While some environmentalists call for transcendent preservation of the forest and would reserve the commons for the soft footsteps of hikers and tourists by ejecting the sound of cow bells and fencing off the gentle “moo, moooos” from access to the moon, others would pull the plug on cacophonic chainsaws and forbid axe-wielding wood choppers, whose use sustains a traditional economy and way of life. The owl and the wolf, the nortenos and the culture are all endangered species.

The writer includes stories of the victories and defeats of the people from Placitas and the Sandias to Truchas and Tierra Amarilla, from Taos to the hinterlands of Rio Arriba County. She devotes special attention to characters, like her good neighbor, El Valle’s Tomás Montoya and fellow travelers Ike DeVargas and Chellis Glendinning, who fought the Forest Service and Sam Hitt’s Forest Guardians. She writes of an unusually open-minded forest ranger, Crockett Dumas. For Taosenos she includes a chapter on the resistance to gentrification, a proposal by the Las Sierras developers to transform the rural Las Colonias neighborhood into a country club community during the 90s. Local defenders battled back and won a victory over this famed local incident of sagebrush skullduggery.

Instead of “reckless disregard,” Kay offers practical illustrations of sustainable living, and how to get along with your neighbor. She leads by example: gardening, wood cutting, livestock raising, part-time jobs, building a house, neighbors helping neighbors, and always actively engaged at the community level. In El Valle, she finds a little bit of heaven even as she and her vecinos today watch the younger generation exit from the valley.

Kay quotes Gary Snyder, who advocates the kind of “work that doesn’t cheat people.” She writes that you can be a logger without clear cutting the forest for Duke City or a builder who doesn’t work for a giant developer like AMREP, and use a computer without buying into a technological world view. “Be a sustainer,” she says, “part of the solution.”

Kay began publishing the print edition of northern New Mexico’s authentic issue-oriented community newspaper, La Jicarita News in 1996. Today the paper is published exclusively online. Beginning in 2012, along with her managing editor, UNM Professor David Correia, La Jicarita published in-depth stories about the Albuquerque police department killings and cover-ups. She served on the Public Welfare Water Advisory Committee for Taos County, freely making her knowledge about the Aamodt and Abeyta/Taos Pueblo Water Settlements available to the public and a reluctant county commission. (Let’s hope she writes another book focusing on water issues.)

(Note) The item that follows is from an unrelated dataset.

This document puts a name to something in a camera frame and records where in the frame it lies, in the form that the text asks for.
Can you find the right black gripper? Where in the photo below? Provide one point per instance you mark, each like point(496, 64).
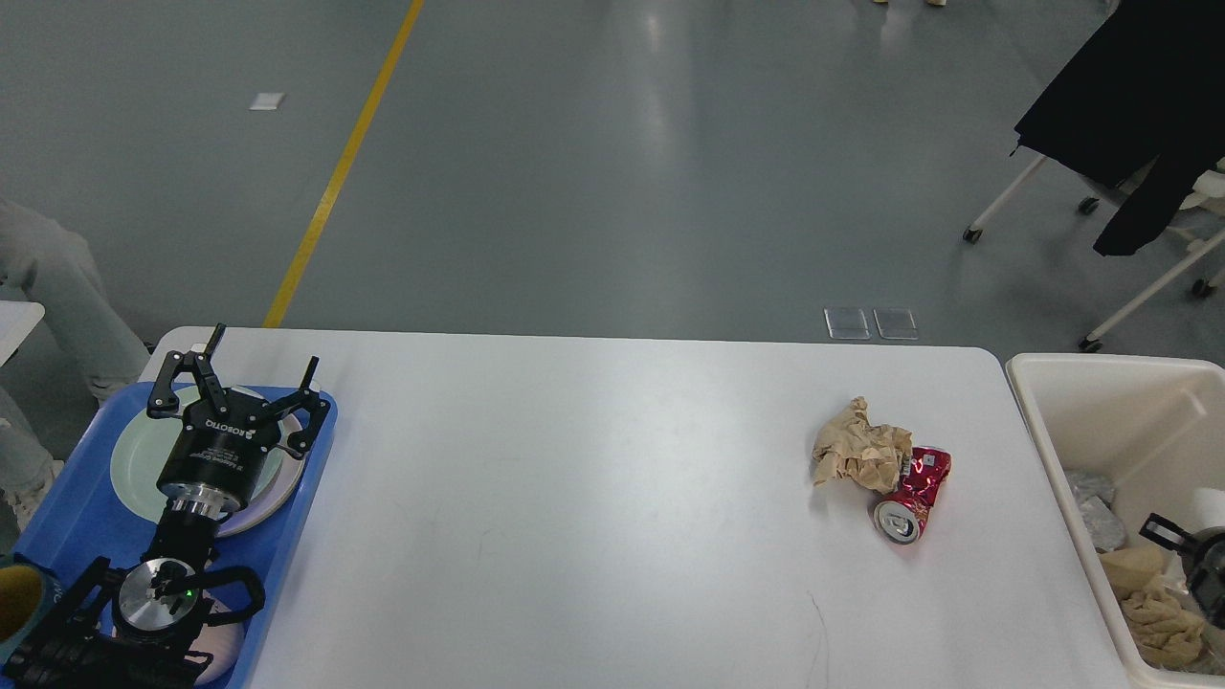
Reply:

The tone of the memoir is passionate but tactful and fair. She advocates for the community but allows the issues and characters to speak for themselves. The prose style is practical, the story easy to read. New Mexicans, who have a passion for el norte and nortenos, will find this book a mouthwatering home-cooked dish prepared by loving hands with vegetables from Kay’s garden.

Culture Clash, despite the dismal and frequent defeats of the activists and the defenders of the community, gives one hope because of the noble and generous spirits, neighbors with good hearts, who couldn’t be bribed or intimidated. Her neighbors and colleagues remind me of Kay herself: independent, principled, an activist and plain-spoken advocate.